Wednesday, August 30, 2017

Danish Pastries

During our trip to Copenhagen, we were lucky enough to experience the wide, wonderful world of Danish pastries. Just 500 m or so from our place sat the GuldBageren Danish bakery. The GB baked up some of the finest breads and pastries that have ever been tasted by man. These ranged from highly sugared delicious jam-filled pastries to highly sugared delicious custard-filled pastries to even more delicious sugar and apple and icing covered pastries. I loved Copenhagen for a lot of reasons but I would consider living there even if all they had going for them was the GuldBageren bakery.


On a recent warm summer evening in the Southern Europe of Germany, while most Bavarians had long since nodded off to sleep aided in no small part by the liquefied hops and yeast they had enjoyed earlier in the evening at their local garden of beer, Pemulis lay wide-awake in bed longing for an authentic GuldBageren jam-filled, sugar-coated, icing-laden Copenhagen breakfast treat. If anyone actually understood existentialism then they might describe the experience of eating one of these pastries as being essential to the Dasein of human existence. Then again, that hardly means anything at all and the meaning of a consumable of this quality has to rise above empty meaning.

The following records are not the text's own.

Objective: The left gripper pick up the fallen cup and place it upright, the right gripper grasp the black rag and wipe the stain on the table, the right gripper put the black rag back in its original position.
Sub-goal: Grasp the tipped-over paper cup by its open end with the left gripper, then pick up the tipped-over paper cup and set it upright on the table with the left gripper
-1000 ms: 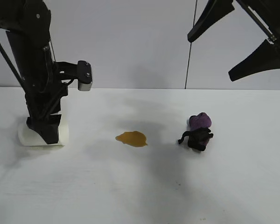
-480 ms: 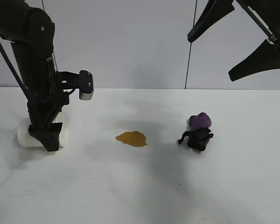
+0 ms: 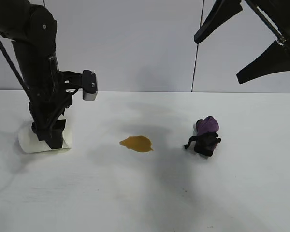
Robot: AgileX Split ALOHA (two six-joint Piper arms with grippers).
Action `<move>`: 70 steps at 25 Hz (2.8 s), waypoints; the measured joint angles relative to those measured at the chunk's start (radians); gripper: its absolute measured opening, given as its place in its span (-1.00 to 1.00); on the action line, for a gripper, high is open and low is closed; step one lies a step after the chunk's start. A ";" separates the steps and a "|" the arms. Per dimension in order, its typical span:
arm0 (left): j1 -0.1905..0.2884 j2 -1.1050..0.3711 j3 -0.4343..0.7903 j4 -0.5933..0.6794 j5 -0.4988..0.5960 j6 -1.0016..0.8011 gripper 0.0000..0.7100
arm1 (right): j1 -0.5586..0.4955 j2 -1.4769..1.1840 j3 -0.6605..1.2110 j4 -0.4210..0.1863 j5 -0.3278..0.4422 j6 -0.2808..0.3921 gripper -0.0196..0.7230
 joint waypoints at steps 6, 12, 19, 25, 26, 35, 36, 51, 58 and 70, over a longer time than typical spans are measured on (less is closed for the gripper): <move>0.024 -0.060 -0.112 -0.174 0.003 -0.021 0.17 | 0.000 0.000 0.000 0.000 -0.003 0.000 0.80; 0.165 -0.109 -0.129 -0.598 -0.015 0.041 0.17 | 0.000 0.000 0.000 0.000 -0.011 0.000 0.80; 0.321 -0.114 -0.092 -0.989 0.132 0.349 0.17 | 0.000 0.000 0.000 0.000 -0.017 0.000 0.80; 0.343 -0.114 -0.007 -1.158 0.160 0.635 0.17 | 0.000 0.000 0.000 0.000 -0.021 0.000 0.80; 0.343 -0.114 0.011 -1.172 0.150 0.672 0.17 | 0.000 0.000 0.000 0.000 -0.023 0.000 0.80; 0.347 -0.115 0.183 -1.371 0.057 0.983 0.17 | 0.000 0.000 0.000 0.000 -0.025 0.000 0.80; 0.349 -0.115 0.205 -1.400 0.052 1.015 0.17 | 0.000 0.000 0.000 0.000 -0.025 0.000 0.80; 0.385 -0.120 0.500 -1.753 -0.009 1.482 0.17 | 0.000 0.000 0.000 0.000 -0.026 0.000 0.80; 0.385 -0.124 0.549 -1.760 -0.038 1.568 0.17 | 0.000 0.000 0.000 0.000 -0.026 0.000 0.80; 0.385 -0.049 0.549 -1.780 -0.013 1.575 0.17 | 0.000 0.000 0.000 0.000 -0.026 0.000 0.80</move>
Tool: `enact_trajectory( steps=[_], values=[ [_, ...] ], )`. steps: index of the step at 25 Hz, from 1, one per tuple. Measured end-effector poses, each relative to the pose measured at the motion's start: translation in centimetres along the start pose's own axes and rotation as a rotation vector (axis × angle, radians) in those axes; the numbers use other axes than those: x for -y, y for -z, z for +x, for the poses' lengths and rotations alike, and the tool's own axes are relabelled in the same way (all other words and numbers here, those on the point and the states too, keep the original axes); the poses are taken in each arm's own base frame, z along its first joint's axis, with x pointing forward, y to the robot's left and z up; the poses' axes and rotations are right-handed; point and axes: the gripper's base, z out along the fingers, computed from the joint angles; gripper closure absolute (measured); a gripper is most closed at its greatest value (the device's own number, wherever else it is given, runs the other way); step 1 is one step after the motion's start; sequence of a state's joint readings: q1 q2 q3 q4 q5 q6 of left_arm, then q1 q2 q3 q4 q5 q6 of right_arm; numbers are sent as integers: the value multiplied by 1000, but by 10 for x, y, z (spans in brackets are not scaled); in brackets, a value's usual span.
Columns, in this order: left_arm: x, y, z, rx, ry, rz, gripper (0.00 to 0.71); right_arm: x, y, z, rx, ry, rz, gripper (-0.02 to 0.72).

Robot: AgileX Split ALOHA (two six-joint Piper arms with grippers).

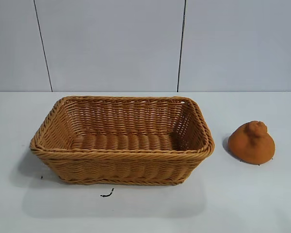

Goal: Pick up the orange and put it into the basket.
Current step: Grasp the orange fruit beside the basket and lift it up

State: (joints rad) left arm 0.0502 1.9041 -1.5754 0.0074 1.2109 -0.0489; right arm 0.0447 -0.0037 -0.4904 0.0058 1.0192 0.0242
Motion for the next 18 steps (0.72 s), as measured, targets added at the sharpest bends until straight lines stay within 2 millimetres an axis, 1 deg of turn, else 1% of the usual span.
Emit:
enact_trajectory(
  steps=[1,4,7,8,11,14,18],
  values=[
    [0,4,7,-1,-1,1,44,0,0,0,0,0,0,10],
    [-2,24,34,13,-2,1,44,0,0,0,0,0,0,10],
    [-3,48,69,49,-6,3,44,0,0,0,0,0,0,10],
    [-4,53,81,54,-9,3,44,0,0,0,0,0,0,10],
    [-6,76,121,112,-9,5,44,0,0,0,0,0,0,10],
    [-8,86,161,152,-10,7,44,0,0,0,1,0,0,10],
    [-10,89,212,226,-12,10,44,0,0,0,1,0,0,10]
  ],
)
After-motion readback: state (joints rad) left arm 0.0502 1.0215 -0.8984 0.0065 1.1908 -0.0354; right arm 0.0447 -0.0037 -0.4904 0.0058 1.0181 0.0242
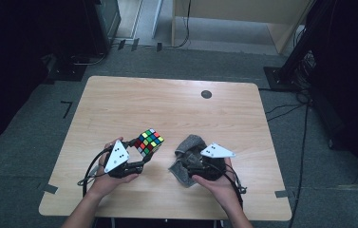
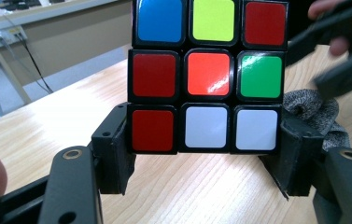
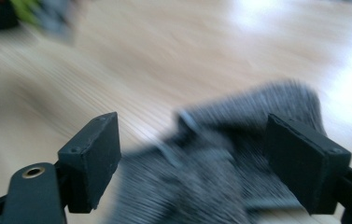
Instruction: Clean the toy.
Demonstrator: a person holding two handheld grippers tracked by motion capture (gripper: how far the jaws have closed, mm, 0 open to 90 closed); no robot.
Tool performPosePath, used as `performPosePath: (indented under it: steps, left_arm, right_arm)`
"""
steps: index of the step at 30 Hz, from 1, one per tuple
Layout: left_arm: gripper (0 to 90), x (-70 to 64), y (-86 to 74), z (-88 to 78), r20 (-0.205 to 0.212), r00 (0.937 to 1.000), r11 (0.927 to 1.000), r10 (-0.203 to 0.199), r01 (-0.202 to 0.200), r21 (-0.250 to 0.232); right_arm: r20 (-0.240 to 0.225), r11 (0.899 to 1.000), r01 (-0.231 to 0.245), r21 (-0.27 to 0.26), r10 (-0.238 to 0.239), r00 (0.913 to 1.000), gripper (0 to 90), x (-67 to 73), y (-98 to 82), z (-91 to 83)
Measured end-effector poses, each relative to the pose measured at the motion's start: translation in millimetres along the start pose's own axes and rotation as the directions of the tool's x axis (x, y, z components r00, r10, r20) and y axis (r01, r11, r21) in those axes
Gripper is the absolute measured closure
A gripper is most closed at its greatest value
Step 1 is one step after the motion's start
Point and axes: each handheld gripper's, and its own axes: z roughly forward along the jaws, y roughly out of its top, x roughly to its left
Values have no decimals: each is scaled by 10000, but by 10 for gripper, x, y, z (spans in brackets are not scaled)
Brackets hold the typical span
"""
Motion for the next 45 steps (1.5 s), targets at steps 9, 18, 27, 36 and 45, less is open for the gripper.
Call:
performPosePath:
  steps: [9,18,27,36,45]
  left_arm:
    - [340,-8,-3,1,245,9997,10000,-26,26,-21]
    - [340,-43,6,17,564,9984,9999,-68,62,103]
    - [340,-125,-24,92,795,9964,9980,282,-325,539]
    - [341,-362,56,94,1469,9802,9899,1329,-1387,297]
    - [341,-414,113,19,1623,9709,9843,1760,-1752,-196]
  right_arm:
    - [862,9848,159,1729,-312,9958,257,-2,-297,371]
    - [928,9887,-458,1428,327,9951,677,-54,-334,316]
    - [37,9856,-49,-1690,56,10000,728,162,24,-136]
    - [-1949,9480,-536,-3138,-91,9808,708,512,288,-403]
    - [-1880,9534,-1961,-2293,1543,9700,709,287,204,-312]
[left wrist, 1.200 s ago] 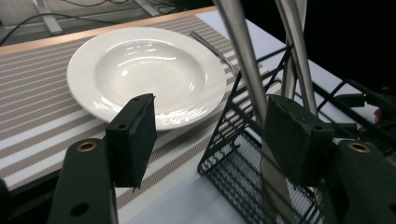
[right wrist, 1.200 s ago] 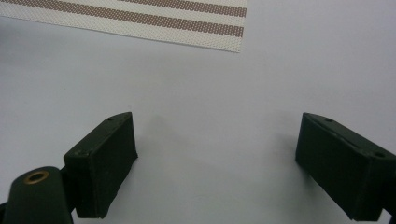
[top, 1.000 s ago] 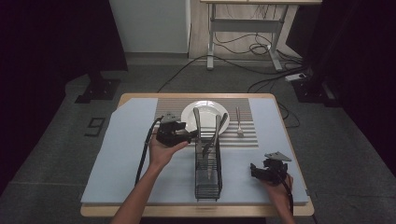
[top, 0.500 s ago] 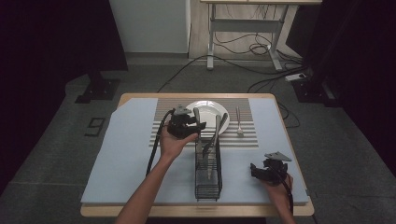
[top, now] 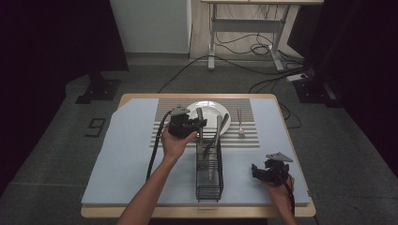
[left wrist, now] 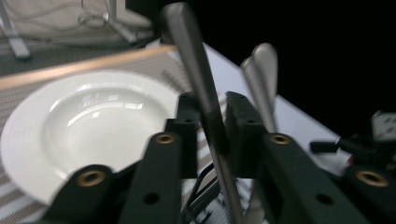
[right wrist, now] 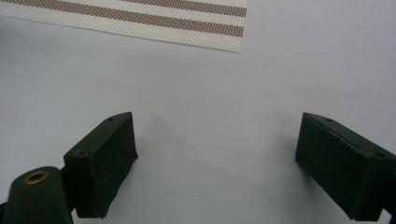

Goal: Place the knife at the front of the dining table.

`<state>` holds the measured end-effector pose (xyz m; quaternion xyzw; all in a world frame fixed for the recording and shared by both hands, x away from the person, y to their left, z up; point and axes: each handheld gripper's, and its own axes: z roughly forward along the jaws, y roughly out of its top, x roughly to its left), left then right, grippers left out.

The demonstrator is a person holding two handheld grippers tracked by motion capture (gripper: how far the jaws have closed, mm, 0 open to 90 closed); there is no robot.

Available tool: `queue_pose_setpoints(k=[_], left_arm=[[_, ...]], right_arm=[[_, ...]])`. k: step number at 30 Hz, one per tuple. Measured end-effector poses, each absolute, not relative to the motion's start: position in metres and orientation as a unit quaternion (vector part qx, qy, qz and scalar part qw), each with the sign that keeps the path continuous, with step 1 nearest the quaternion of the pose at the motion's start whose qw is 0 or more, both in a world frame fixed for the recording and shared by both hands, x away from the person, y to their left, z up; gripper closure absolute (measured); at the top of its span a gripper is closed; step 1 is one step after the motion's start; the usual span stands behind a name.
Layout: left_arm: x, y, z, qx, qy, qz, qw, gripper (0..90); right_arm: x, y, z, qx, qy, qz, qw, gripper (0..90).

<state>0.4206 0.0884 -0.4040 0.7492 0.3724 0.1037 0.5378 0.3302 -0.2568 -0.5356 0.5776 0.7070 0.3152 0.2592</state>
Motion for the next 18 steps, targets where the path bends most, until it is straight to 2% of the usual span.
queue_pose_setpoints(k=[3,7,18], left_arm=[[0.42,0.09,-0.397,0.739,0.36,0.071,0.564,81.7],[0.417,0.091,-0.393,0.736,0.352,0.059,0.576,82.8],[0.407,0.096,-0.373,0.727,0.325,0.081,0.599,83.6]], right_arm=[[0.33,-0.257,-0.536,0.578,0.707,0.315,0.259,12.0],[0.33,-0.257,-0.536,0.578,0.707,0.315,0.259,11.9],[0.33,-0.257,-0.536,0.578,0.707,0.314,0.259,11.9]])
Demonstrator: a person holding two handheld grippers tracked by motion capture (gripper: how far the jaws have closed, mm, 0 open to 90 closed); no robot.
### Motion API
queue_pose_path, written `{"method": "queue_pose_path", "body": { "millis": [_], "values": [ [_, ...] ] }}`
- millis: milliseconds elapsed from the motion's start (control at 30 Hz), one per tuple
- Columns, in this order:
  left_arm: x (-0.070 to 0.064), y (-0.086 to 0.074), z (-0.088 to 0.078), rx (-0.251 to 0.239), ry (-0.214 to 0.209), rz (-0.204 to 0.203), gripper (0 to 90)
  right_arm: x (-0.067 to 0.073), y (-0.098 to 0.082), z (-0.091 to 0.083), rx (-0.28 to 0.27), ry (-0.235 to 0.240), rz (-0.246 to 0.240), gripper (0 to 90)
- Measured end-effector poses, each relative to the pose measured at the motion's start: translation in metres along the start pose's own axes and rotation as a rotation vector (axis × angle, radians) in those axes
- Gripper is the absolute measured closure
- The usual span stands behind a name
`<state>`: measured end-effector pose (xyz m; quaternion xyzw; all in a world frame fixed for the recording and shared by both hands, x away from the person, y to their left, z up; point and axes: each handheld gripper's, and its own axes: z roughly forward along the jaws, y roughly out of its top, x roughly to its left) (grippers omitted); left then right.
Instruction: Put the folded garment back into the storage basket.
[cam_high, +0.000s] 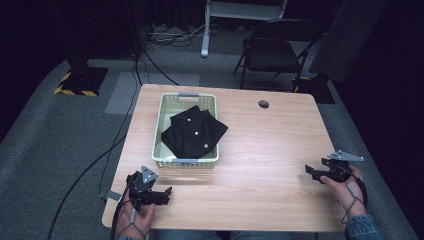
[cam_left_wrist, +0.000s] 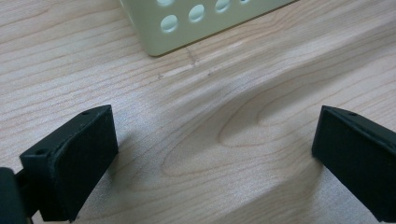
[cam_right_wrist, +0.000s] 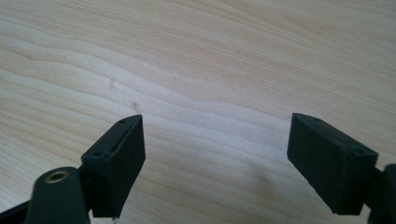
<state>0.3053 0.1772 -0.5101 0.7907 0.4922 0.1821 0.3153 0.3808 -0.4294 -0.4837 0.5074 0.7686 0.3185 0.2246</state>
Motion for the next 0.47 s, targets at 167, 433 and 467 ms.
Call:
{"method": "queue_pose_path", "body": {
  "millis": [167, 433, 467],
  "values": [
    [0.000, 0.000, 0.000, 0.000, 0.000, 0.000, 0.3, 0.001, -0.012, 0.003, 0.018, 0.015, 0.006, 17.2],
    [0.000, 0.000, 0.000, 0.000, -0.001, 0.001, 0.3, 0.007, -0.026, 0.003, -0.002, 0.047, -0.018, 9.4],
    [0.000, 0.000, 0.000, 0.000, -0.001, 0.001, 0.3, 0.006, -0.026, 0.003, -0.003, 0.051, -0.020, 9.7]
  ]
}}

Failing to fall back asleep, and knowing that the shops had been closed for hours (and, having experienced it recently, knowing that Copenhagen was about a ten hour drive away), Pemulis crept silently down to his teeny-tiny kitchen and began the process of trying to re-create the famous GuldBageren pastry. Being limited to DSL Internet speeds as a result of living just one block outside of the Mittlerer Ring and therefore being denied the Fiber Optic connections offered by M-Net to their other more privileged customers, Pemulis could not rely on the vast troves of information that would otherwise have been available to him in cyberspace. Instead, he performed a sort of transcendental meditation that projected his mind backwards in time to the last time he bit into a GB pastry. The trillions of synapse connections in his brain worked in overdrive to distill the underlying constituent parts that made up the incomparable taste of the dessert (or snack or breakfast or lunch or...). He settled on probably: flour, yeast, salt, eggs, milk, sugar, butter, and home-made jam.

He started mixing the flour with the salt and the sugar and the yeast and mixing the eggs with the milk and the butter. He then mixed everything together into one big bowl. By this time it was nearly morning, however, and he realized that he had used the exact same ingredients that he would have for making pancakes, and so, instead of potentially wasting all those useful ingredients, he whipped up some pancakes with blueberries and the whole family enjoyed a gourmet Canadian breakfast.

THE END

1 comment:

  1. Mmm... this made me hungry, and nostalgic for breakfast in Copenhagen!